I stand outside a clinic in Lusaka, Zambia, where mothers have come for testing, and the possible use of nevirapine during birth. The mothers approach me: “Mr. Lewis, you have drugs in your country to keep your people alive, why can’t we have the drugs to keep ourselves alive”. I cannot tell you how often women have asked me that question. Their sense of collective dismay and vulnerability, their panic-stricken tremors at the prospect of leaving their children as orphans is palpable. I don’t know how to answer the question. How do you explain that we’re dealing with one of the ugliest chasms between the developing and developed world on the face of the planet. How did it come to this? How is it that we can’t seem to get the world to understand that if you want to reduce the deluge of orphans, with which deluge no country can cope, you keep the mothers alive. Treatment is one way. Microbicides are the preferred way.

Just ten days ago, with my colleague Anurita Bains, who is here at the conference, I traveled to Swaziland. On a Thursday afternoon, we trekked into the hinterland to visit a small community of women living with AIDS, looking after hordes of orphan children. They led us along a narrow footpath, for what seemed an eternity, into the surrounding brush, until we’d reached the home of a woman who lay dying. I’ve spent a lot of time in huts where women lie dying; I don’t know why this particular encounter had such a profound effect on me, but I haven’t been able to get the image out of my head. I guess I’ve never seen anyone quite so ill before, the face a mask of death; a young woman in her twenties --- they’re always in their twenties --- valiantly raising her head a few inches to acknowledge the visitors.
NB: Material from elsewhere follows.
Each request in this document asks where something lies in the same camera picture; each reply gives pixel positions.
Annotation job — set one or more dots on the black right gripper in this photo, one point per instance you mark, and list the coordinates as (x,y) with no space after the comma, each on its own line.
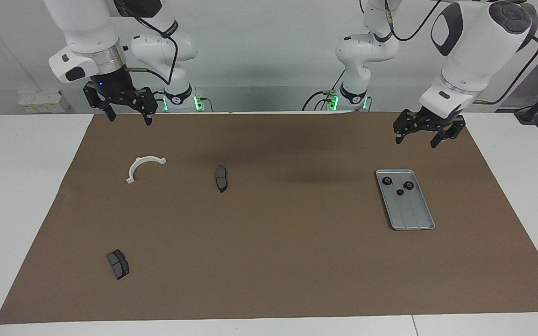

You touch her hand; utter soothing words; she’s unaware. Sometimes I think I make such gestures more for my own benefit than for the person who’s so desperately ill. And around her were children, watching her die. That’s what children in Africa do: they don’t become orphans after their parents die; they become orphans while their parents are dying; and then they watch the death itself; and then they attend the funeral.

How has it come to this?

For myself, I’m filled with rage. I can barely contain it. I know it reduces my effectiveness, but there’s nothing I can do about it. The madness of what is happening, the fact that it is so completely unnecessary, the fact that we could subdue this pandemic if the world put its mind to it … all of that renders me almost incoherent with the roiling blood of anger. We must find a way to bring this nightmare to an end. Africans and the world will obviously work with every instrument at our collective command to reduce the heart-breaking decimation of individuals, families and communities. But the women, certainly the women of Africa need huge quotients of additional help, and that help lies, in significant extent, in the discovery of a microbicide.

I don’t have to tell anyone here --- God knows, I’m way out of my depth --- about the science and the trials and the timetable and the resources. I’ve read the materials, and as much as a layperson can grasp such things, I have grasped them. I ask only that you see microbicides, not merely as one of the great scientific pursuits of the age, but as a significant emancipation for women whose cultural and social and economic inheritance have put them so gravely at risk.

Never in human history have so many died for so little reason. You have a chance to alter the course of that history. Can there be any task more noble?